#### TASK DETAILS
Down to the last line, reproduce the records exactly.

Source data

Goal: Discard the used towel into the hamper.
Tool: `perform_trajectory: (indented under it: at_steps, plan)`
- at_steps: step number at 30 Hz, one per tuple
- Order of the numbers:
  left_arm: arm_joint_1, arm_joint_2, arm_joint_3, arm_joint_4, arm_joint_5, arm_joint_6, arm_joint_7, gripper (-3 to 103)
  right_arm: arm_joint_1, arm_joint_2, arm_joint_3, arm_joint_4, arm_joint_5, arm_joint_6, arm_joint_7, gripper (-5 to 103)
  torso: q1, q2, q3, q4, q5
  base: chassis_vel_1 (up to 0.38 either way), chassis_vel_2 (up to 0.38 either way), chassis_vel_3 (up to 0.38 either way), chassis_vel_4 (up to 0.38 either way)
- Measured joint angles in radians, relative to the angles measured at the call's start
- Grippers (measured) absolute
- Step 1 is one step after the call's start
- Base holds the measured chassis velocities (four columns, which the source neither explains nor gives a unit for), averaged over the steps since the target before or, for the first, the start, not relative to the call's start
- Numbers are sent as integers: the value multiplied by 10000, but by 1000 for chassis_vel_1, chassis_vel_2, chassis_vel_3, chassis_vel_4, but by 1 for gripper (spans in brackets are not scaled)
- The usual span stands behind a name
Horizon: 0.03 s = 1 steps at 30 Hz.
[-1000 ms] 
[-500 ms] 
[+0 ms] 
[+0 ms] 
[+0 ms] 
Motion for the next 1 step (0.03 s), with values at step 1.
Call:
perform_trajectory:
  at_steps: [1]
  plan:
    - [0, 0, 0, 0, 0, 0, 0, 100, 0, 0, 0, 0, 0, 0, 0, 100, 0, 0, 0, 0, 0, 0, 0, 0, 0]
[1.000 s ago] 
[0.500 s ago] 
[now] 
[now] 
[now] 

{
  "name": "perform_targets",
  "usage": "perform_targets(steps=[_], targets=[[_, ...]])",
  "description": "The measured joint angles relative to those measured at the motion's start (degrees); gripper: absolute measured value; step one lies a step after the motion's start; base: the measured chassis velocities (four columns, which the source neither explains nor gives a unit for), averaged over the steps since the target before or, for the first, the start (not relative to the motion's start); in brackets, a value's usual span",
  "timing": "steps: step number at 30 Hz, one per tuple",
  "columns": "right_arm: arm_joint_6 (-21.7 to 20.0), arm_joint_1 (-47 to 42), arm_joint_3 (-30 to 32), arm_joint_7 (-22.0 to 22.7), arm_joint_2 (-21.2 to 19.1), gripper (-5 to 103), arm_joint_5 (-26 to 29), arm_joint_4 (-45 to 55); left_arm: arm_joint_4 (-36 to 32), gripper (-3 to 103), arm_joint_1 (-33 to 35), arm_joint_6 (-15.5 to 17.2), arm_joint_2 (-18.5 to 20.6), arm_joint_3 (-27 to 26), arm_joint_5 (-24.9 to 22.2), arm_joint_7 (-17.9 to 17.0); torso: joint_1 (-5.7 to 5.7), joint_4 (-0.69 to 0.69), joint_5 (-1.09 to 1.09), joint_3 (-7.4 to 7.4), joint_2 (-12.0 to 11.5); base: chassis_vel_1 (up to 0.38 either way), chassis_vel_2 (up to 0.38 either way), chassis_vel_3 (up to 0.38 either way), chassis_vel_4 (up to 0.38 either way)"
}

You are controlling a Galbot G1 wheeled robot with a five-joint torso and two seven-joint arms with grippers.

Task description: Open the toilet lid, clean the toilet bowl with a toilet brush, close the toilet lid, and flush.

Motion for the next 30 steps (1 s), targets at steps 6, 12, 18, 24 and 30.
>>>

#### ANSWER BOX
Goal: Discard the used towel into the hamper.
Tool: `perform_trajectory: (indented under it: at_steps, plan)`
- at_steps: step number at 30 Hz, one per tuple
- Order of the numbers:
  left_arm: arm_joint_1, arm_joint_2, arm_joint_3, arm_joint_4, arm_joint_5, arm_joint_6, arm_joint_7, gripper (-3 to 103)
  right_arm: arm_joint_1, arm_joint_2, arm_joint_3, arm_joint_4, arm_joint_5, arm_joint_6, arm_joint_7, gripper (-5 to 103)
  torso: q1, q2, q3, q4, q5
  base: chassis_vel_1 (up to 0.38 either way), chassis_vel_2 (up to 0.38 either way), chassis_vel_3 (up to 0.38 either way), chassis_vel_4 (up to 0.38 either way)
- Measured joint angles in radians, relative to the angles measured at the call's start
- Grippers (measured) absolute
- Step 1 is one step after the call's start
- Base holds the measured chassis velocities (four columns, which the source neither explains nor gives a unit for), averaged over the steps since the target before or, for the first, the start, not relative to the call's start
- Numbers are sent as integers: the value multiplied by 10000, but by 1000 for chassis_vel_1, chassis_vel_2, chassis_vel_3, chassis_vel_4, but by 1 for gripper (spans in brackets are not scaled)
- The usual span stands behind a name
Horizon: 0.03 s = 1 steps at 30 Hz.
[-1000 ms] 
[-500 ms] 
[+0 ms] 
[+0 ms] 
[+0 ms] 
Motion for the next 1 step (0.03 s), with values at step 1.
Call:
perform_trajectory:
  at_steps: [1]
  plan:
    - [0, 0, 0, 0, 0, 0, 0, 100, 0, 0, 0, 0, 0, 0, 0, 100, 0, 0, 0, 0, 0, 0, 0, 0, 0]
[1.000 s ago] 
[0.500 s ago] 
[now] 
[now] 
[now] 

{
  "name": "perform_targets",
  "usage": "perform_targets(steps=[_], targets=[[_, ...]])",
  "description": "The measured joint angles relative to those measured at the motion's start (degrees); gripper: absolute measured value; step one lies a step after the motion's start; base: the measured chassis velocities (four columns, which the source neither explains nor gives a unit for), averaged over the steps since the target before or, for the first, the start (not relative to the motion's start); in brackets, a value's usual span",
  "timing": "steps: step number at 30 Hz, one per tuple",
  "columns": "right_arm: arm_joint_6 (-21.7 to 20.0), arm_joint_1 (-47 to 42), arm_joint_3 (-30 to 32), arm_joint_7 (-22.0 to 22.7), arm_joint_2 (-21.2 to 19.1), gripper (-5 to 103), arm_joint_5 (-26 to 29), arm_joint_4 (-45 to 55); left_arm: arm_joint_4 (-36 to 32), gripper (-3 to 103), arm_joint_1 (-33 to 35), arm_joint_6 (-15.5 to 17.2), arm_joint_2 (-18.5 to 20.6), arm_joint_3 (-27 to 26), arm_joint_5 (-24.9 to 22.2), arm_joint_7 (-17.9 to 17.0); torso: joint_1 (-5.7 to 5.7), joint_4 (-0.69 to 0.69), joint_5 (-1.09 to 1.09), joint_3 (-7.4 to 7.4), joint_2 (-12.0 to 11.5); base: chassis_vel_1 (up to 0.38 either way), chassis_vel_2 (up to 0.38 either way), chassis_vel_3 (up to 0.38 either way), chassis_vel_4 (up to 0.38 either way)"
}

You are controlling a Galbot G1 wheeled robot with a five-joint torso and two seven-joint arms with grippers.

Task description: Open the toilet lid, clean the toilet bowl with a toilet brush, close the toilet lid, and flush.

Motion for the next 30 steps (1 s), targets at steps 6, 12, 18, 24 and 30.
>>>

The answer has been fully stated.